Required work – Take the records below and print them verbatim up to and including the line that carries "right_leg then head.".

The data –
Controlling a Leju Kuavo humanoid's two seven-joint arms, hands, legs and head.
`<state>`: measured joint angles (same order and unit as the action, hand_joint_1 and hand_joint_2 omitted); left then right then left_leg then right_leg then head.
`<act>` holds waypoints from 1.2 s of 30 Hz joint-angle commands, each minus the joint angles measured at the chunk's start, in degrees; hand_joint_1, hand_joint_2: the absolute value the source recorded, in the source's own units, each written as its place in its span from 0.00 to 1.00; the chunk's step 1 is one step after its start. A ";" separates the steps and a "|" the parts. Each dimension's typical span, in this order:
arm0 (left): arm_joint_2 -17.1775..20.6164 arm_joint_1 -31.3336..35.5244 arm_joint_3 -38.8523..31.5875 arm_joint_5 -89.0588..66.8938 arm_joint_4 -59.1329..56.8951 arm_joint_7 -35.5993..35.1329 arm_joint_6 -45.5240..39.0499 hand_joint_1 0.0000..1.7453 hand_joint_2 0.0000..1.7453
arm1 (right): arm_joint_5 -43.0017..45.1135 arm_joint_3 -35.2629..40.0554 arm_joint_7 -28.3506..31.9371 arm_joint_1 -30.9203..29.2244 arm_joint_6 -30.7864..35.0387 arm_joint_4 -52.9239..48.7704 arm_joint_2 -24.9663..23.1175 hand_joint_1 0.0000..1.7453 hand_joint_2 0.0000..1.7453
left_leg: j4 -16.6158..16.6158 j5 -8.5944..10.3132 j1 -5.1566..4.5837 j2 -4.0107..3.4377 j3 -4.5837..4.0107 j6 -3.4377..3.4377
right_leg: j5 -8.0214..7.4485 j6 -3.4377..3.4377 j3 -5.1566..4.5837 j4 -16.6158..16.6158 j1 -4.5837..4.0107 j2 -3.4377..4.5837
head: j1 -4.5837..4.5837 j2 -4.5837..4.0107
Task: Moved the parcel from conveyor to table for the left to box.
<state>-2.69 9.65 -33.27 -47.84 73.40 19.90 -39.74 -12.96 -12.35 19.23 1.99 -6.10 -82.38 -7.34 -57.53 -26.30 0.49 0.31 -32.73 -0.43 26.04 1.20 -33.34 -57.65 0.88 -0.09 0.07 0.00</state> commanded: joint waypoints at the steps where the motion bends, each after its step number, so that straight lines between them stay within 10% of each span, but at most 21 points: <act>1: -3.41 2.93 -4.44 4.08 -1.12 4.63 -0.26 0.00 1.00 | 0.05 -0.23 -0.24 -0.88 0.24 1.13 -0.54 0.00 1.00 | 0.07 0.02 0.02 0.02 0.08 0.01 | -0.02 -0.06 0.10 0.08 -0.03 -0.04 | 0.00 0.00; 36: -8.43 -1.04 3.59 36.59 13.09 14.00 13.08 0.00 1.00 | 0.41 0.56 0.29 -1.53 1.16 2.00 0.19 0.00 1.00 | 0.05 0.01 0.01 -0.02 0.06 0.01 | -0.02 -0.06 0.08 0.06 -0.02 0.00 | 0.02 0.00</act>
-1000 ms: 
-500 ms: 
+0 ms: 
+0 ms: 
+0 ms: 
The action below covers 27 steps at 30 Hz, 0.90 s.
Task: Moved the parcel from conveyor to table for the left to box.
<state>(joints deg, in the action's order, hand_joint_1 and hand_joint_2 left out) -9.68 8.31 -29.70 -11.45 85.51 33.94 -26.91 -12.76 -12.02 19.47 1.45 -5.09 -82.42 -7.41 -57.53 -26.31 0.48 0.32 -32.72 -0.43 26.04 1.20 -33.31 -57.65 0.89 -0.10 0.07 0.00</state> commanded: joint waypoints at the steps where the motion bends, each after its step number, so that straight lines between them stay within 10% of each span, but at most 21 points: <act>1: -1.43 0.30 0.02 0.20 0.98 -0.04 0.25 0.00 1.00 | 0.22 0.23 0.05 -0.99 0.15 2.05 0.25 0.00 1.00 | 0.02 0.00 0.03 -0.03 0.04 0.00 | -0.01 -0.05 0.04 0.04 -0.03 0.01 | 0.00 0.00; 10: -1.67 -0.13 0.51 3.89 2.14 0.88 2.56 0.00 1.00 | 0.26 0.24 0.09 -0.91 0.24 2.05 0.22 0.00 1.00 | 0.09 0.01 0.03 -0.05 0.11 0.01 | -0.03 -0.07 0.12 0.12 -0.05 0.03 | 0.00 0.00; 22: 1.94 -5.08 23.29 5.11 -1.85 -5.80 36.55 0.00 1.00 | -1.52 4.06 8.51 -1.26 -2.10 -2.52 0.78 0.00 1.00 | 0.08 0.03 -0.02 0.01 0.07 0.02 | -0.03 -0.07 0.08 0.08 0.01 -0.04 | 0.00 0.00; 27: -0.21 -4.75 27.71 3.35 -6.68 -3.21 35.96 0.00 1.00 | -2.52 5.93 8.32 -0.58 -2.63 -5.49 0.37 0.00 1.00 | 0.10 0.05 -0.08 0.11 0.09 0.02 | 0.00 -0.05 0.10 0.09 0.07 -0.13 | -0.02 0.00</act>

Response to the task –
Controlling a Leju Kuavo humanoid's two seven-joint arms, hands, legs and head.
`<state>`: measured joint angles (same order and unit as the action, hand_joint_1 and hand_joint_2 omitted); left then right then left_leg then right_leg then head.

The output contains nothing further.